Task item:
List each line of the data that holds the string "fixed", please.

========

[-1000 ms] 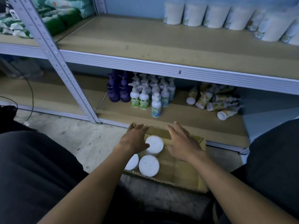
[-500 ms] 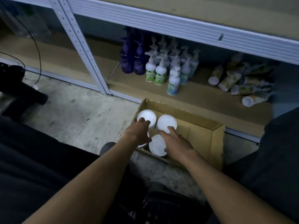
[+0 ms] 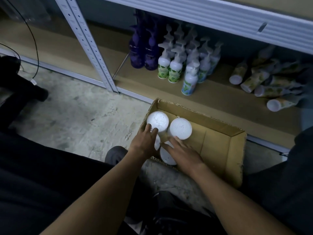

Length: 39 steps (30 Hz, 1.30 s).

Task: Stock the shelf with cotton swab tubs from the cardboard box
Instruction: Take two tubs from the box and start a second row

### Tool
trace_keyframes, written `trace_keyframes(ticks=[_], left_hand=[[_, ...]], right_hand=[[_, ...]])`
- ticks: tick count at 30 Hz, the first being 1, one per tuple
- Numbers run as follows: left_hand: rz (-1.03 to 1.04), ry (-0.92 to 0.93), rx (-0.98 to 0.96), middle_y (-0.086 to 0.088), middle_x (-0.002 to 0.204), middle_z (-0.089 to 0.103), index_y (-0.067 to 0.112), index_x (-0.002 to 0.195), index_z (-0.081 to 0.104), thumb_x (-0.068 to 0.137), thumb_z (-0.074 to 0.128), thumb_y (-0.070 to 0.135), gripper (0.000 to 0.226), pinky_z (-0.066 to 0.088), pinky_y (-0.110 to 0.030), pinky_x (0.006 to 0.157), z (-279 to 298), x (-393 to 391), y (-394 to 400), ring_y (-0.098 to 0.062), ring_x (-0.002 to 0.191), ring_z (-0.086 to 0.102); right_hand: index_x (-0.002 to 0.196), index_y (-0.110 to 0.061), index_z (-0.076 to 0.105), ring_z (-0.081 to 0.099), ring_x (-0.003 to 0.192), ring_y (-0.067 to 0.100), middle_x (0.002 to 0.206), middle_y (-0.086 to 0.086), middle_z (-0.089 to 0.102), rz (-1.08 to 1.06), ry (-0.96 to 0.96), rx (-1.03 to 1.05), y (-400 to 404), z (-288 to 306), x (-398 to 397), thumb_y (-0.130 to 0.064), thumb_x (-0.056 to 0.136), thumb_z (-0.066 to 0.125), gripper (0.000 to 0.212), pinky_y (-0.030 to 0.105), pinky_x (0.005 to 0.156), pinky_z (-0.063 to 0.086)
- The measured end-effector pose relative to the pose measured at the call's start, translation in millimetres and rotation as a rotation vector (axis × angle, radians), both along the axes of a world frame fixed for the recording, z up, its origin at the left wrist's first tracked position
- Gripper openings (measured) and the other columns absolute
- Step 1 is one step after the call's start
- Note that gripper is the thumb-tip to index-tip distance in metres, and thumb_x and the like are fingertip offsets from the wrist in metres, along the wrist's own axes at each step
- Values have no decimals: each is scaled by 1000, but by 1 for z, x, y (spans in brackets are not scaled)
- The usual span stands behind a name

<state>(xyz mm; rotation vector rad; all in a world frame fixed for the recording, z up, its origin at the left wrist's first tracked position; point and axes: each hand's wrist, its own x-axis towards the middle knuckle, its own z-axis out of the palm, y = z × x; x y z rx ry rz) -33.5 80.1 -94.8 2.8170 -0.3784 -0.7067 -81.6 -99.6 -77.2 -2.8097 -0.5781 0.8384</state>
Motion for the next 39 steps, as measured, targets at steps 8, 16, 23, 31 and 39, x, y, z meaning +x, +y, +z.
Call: trace_keyframes(ticks=[8, 16, 23, 31, 39], left_hand=[[21, -58, 48, -12, 135, 32, 14, 131, 34, 78, 76, 32, 70, 54, -38, 89, -9, -4, -3, -32, 129, 38], [29, -31, 77, -14, 129, 39, 13, 130, 33, 81, 71, 38, 67, 51, -39, 84, 0, -3, -5, -32, 120, 45], [16, -65, 83, -11, 124, 40, 16, 128, 33, 79, 69, 47, 68, 47, -41, 91, 10, -4, -10, -30, 119, 46], [-2, -14, 53, -14, 133, 34, 14, 132, 36, 72, 75, 47, 78, 53, -46, 90, 36, -1, -18, -37, 118, 49], [-26, -51, 38, -14, 143, 33, 14, 140, 39, 63, 83, 45, 95, 50, -43, 96, 94, 15, -30, -37, 119, 52]], right_hand=[[155, -27, 22, 1, 154, 21, 165, 0, 13, 7, -87, 65, -2, -15, -1, -2, 97, 53, 70, 43, 113, 33], [150, -18, 33, 15, 152, 25, 157, 4, 27, 29, -119, 99, -4, -9, -2, 0, 94, 55, 63, 42, 111, 36], [145, -20, 38, 28, 144, 23, 150, 1, 33, 27, -150, 94, -10, -1, -1, 0, 85, 65, 69, 40, 100, 45], [150, -26, 31, 32, 139, 22, 151, -4, 33, -92, -138, 79, -29, 36, 2, -20, 82, 72, 80, 42, 101, 45], [152, -33, 26, 41, 132, 27, 151, -2, 27, -254, -38, 152, -39, 99, 15, -40, 76, 78, 92, 37, 99, 45]])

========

Problem solution:
- The measured end-effector pose relative to the pose measured at the call's start, translation in millimetres and rotation as a rotation vector (axis × angle, radians), both along the axes of a world frame fixed for the recording, z up, its origin at the left wrist's first tracked position
<state>(xyz mm; rotation vector rad; all in a world frame fixed for the recording, z up, its origin at the left wrist's first tracked position; point and axes: each hand's wrist, its own x-axis towards the middle knuckle, its own z-axis out of the palm, y = z × x; x y z rx ry rz) -33.5 80.1 -94.8 2.8170 -0.3784 -0.7067 -81.6 -99.6 -77.2 -2.8097 -0.5781 0.8384</state>

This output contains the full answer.